Why following code snippets assignment gives confusing output?

I'm studying C. I came across with string arrays. I'm bit confused about the following codes. I was anticipating one kind of output; however, getting completely different kind of output or program crush due to read access violation.

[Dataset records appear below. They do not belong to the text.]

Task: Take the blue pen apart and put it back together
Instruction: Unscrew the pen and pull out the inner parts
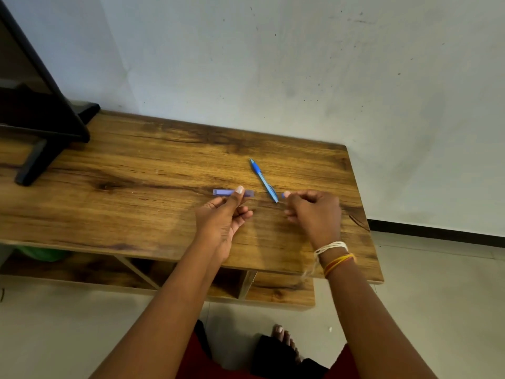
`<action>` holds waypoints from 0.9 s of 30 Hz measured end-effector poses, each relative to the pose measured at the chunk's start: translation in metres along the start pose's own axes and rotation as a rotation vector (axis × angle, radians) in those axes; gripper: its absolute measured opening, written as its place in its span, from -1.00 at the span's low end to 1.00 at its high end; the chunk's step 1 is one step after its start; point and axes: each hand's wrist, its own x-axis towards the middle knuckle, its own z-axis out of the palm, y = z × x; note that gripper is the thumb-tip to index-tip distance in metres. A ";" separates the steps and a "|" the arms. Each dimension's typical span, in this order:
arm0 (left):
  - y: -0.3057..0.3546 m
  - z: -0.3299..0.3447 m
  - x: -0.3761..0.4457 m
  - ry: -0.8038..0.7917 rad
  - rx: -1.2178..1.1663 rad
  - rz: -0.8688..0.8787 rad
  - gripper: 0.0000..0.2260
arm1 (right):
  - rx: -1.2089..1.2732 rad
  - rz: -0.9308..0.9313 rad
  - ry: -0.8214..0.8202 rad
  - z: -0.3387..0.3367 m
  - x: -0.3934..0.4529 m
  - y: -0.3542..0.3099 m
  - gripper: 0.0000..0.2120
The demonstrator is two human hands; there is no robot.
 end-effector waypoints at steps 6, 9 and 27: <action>-0.005 0.005 -0.002 -0.038 0.012 -0.016 -0.95 | -0.408 -0.087 0.097 -0.029 0.009 0.013 -0.94; -0.007 0.007 -0.003 -0.053 0.029 -0.010 -0.95 | -0.448 -0.090 0.107 -0.030 0.010 0.014 -0.93; 0.000 -0.001 0.002 -0.028 0.042 0.007 -0.95 | 0.428 0.282 -0.252 0.020 -0.019 -0.013 -0.87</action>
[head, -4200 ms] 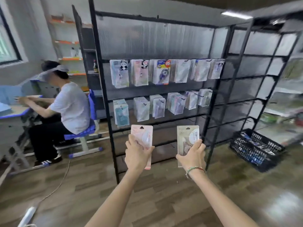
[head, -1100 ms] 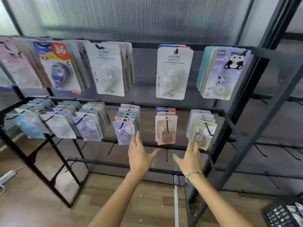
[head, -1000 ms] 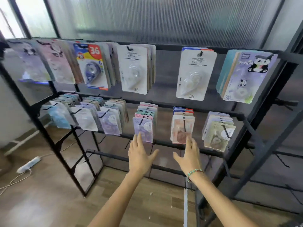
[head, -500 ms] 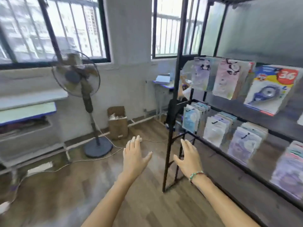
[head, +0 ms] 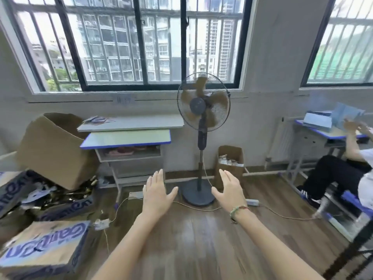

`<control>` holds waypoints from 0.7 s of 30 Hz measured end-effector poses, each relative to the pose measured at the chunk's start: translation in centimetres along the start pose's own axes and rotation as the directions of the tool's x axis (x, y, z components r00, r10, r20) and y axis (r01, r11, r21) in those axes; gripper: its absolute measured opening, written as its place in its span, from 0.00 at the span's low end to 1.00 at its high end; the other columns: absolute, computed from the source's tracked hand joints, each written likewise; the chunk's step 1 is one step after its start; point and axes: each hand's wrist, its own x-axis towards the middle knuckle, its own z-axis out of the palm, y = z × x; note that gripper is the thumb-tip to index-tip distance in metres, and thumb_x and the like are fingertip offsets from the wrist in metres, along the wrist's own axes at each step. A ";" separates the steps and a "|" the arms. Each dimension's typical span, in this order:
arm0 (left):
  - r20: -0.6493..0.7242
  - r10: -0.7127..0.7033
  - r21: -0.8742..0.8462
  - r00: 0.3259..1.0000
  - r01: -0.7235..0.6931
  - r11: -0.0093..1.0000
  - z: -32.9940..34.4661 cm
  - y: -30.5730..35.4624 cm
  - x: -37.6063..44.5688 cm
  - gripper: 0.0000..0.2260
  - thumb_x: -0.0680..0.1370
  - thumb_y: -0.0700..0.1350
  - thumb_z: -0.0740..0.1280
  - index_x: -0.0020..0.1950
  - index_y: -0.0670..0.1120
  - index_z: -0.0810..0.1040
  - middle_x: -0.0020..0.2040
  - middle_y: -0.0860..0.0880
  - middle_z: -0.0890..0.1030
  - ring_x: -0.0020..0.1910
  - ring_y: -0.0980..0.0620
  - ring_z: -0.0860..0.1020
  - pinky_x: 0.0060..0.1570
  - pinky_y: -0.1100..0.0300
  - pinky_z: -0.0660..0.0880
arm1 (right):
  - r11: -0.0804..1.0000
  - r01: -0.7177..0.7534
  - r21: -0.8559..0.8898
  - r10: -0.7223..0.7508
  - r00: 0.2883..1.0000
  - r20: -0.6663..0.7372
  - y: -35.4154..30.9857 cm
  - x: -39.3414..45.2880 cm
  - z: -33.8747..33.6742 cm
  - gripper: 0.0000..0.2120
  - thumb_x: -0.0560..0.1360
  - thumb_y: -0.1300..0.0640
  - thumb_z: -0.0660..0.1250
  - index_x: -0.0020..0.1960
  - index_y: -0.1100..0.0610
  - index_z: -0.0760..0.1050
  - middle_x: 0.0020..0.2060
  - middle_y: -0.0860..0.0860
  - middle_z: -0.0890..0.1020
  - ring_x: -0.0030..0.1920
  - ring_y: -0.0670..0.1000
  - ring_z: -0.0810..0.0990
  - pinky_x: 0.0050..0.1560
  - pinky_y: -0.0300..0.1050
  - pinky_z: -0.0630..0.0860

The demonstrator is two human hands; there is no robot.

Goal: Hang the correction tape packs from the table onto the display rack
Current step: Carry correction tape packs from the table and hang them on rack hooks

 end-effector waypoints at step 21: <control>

I've run this code on visual studio 2017, with _CRT_SECURE_NO_WARNINGS
// case 1
char* name[2];
//name[0] = (char*)malloc(sizeof(char*) * 10);
//name[1] = (char*)malloc(sizeof(char*) * 10);
name[0] = "john";
name[1] = 'doe';
printf("%s\n", name[0]); // prints john
//printf("%s\n", name[1]); // gives read access violation exception, why??? even with dynamically allocated memory
// case 2
char* name2[2] = { "emma", "olsson" };
printf("%s\n", name2[0]); // prints emma
printf("%s\n", name2[1]); // prints olsson, why no error???
// case 3
for (int i = 0; i < 2; i++)
{
name[i] = name2[i];
}
printf("%s\n", name[0]); // prints emma
printf("%s\n", name[1]); // prints olsson, why no error???
// case 4
char inputName[10];
int i = 0;
while (i < 2)
{
fgets(inputName, sizeof(inputName), stdin); // first input: Max second input: Payne
char* pos = strchr(inputName, '\n');
if (pos != NULL)
*pos = '\0';
name[i++] = inputName;
}
printf("%s\n", name[0]); // prints Payne, why not Max???
printf("%s\n", name[1]); // prints Payne
For case 1, 'doe' is not a string.
Case 2 works because you are initializing you pointers with string literals.

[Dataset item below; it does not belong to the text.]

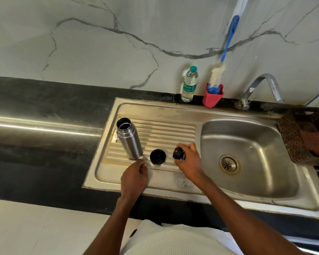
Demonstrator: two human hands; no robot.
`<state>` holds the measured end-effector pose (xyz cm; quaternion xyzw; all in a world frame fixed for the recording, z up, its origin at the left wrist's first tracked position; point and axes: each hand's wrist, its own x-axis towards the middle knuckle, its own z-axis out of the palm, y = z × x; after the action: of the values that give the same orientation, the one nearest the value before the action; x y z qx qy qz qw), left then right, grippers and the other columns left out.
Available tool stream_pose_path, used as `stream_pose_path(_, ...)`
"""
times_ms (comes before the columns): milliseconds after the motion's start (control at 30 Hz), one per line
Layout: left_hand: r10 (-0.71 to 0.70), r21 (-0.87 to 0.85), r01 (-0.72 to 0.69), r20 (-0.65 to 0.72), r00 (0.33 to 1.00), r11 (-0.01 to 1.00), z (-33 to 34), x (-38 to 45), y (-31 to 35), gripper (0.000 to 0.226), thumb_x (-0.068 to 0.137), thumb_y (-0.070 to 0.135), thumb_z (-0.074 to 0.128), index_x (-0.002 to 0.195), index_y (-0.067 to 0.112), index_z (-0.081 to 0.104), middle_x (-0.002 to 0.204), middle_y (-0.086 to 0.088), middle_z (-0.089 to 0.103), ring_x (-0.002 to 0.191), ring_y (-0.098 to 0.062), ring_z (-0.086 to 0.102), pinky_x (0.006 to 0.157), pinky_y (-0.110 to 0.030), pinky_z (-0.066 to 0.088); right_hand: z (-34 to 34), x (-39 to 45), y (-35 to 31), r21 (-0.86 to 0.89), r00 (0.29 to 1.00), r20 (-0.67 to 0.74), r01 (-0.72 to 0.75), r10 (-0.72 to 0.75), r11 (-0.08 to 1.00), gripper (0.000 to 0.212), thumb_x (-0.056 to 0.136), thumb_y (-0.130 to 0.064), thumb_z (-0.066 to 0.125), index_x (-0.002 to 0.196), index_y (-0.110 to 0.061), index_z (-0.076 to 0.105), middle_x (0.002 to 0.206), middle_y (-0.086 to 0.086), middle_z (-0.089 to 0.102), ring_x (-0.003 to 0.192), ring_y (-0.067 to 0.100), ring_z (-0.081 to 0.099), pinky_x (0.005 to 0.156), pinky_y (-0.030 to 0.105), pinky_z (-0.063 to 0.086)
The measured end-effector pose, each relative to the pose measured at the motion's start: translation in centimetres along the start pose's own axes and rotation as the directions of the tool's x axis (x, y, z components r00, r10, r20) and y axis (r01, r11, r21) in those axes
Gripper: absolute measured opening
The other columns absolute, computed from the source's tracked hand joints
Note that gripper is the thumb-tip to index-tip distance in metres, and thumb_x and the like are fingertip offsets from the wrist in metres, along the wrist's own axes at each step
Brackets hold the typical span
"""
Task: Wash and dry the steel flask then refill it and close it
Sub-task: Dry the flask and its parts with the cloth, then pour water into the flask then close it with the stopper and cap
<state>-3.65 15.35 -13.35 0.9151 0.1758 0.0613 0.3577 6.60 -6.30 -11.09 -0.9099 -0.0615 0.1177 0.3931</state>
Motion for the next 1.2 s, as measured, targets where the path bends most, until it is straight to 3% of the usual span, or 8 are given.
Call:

Case 3 works too because you assign the same initialized pointer in case 2 to case 1 pointers. Your name array pointers are basically set to point to where name2 ones are pointing.
In case 4, you declared inputName which points to a set of 10 chars. Then each time you get a new input you are writing it to the same memory section. And by doing this:name[i++] = inputName;
you are not copying a new char array to name[i] as you might think. Instead, you are telling name[i] char pointer to point to inputName. So it is normal that name prints last input twice, because that's what inputName points to, as well as both name char pointers.

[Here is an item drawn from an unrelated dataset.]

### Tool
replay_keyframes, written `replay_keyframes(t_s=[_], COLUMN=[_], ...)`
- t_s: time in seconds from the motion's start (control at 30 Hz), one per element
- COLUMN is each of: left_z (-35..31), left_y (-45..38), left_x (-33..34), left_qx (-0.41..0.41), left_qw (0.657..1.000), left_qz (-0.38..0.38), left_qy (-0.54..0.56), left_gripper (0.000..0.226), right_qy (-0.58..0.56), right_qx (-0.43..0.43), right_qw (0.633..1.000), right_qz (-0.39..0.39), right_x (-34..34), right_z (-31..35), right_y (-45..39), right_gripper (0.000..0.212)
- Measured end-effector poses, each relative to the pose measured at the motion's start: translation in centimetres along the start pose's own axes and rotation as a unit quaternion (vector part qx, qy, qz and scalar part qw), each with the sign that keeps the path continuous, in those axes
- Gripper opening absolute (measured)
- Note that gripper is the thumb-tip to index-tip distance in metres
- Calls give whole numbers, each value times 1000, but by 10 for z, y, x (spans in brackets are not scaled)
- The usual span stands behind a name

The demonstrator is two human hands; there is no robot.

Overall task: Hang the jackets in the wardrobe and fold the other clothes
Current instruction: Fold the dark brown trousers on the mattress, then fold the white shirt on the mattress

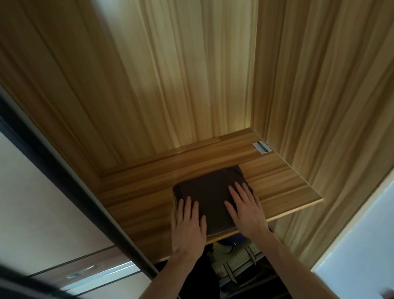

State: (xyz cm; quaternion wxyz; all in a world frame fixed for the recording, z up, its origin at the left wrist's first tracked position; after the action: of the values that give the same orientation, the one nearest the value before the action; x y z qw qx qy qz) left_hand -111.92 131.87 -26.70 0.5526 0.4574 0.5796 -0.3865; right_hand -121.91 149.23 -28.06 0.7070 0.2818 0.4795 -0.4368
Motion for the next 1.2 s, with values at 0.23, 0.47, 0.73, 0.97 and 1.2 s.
replay_keyframes(t_s=[0.23,0.47,0.73,0.97,1.2], left_z=[-7,-4,-9,-32,-67], left_y=[21,62,125,207,292], left_x=[-32,-86,-113,-107,-102], left_qx=[52,133,284,408,509], left_qw=[998,987,946,896,842], left_qz=[-5,-79,-85,-56,-38], left_qy=[-40,49,130,167,172], left_gripper=[59,55,64,53,50], right_qy=[-36,-4,69,91,87], right_qx=[24,45,161,287,408], right_qw=[999,997,971,926,865], right_qz=[-12,-70,-162,-227,-277], right_x=[-27,-64,-98,-110,-111], right_z=[12,42,88,119,140], right_y=[27,109,238,365,487], right_gripper=[63,62,61,57,60])
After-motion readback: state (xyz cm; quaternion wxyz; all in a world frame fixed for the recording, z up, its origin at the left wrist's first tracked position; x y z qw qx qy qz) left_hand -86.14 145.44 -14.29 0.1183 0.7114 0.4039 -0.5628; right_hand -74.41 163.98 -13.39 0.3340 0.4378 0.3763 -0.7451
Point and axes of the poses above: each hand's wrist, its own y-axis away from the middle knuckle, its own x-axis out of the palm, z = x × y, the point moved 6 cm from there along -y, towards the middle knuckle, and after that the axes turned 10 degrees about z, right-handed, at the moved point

It is unclear whether OP's code runs within main() or a user-defined function and what kind of value returns. That said, after removing superfluous variable redeclarations, here's how I achieved working code:
#include <stdio.h>
#include <stdlib.h>
#include <string.h>
int main(void) {
char * name[2];
char * name2[2]={ "emma", "olsson" };
char inputName[10];
char names[BUFSIZ];
int i = 0;
// case 1
name[0] = "john";
name[1] = "doe";
printf("%s %s\n", name[0],name[1]); //john doe
// case 2
printf("%s %s\n", name2[0],name2[1]);//emma olsson
// case 3
for (i = 0; i < 2; i++){
name[i] = name2[i];
}
printf("%s %s\n", name[0],name[1]);//emma olsson
// case 4
i=0;
while (fgets(inputName, sizeof(inputName), stdin) != NULL && (i < 2) ){
strcat(names,inputName);
i++;
}
printf("\n%s\n",names);
return 0;
}
See live code here
OP should replace the single quotes around doe with double quotes which denote a null-terminated string. Single quotes are meant for a single character, i.e. 'a' refers to a byte value while "a" signifies a string containing two characters, an 'a' and a '\0'.
Also, OP should include two other libraries to facilitate execution. In particular, string.h is needed for the built-in string functions to execute properly.
Case 2 and Case 3 work because strings are encompassed by double quotes instead of single quotes. Note that in each case the "%s" format specifier for the printf() indicates that a string needs to be displayed.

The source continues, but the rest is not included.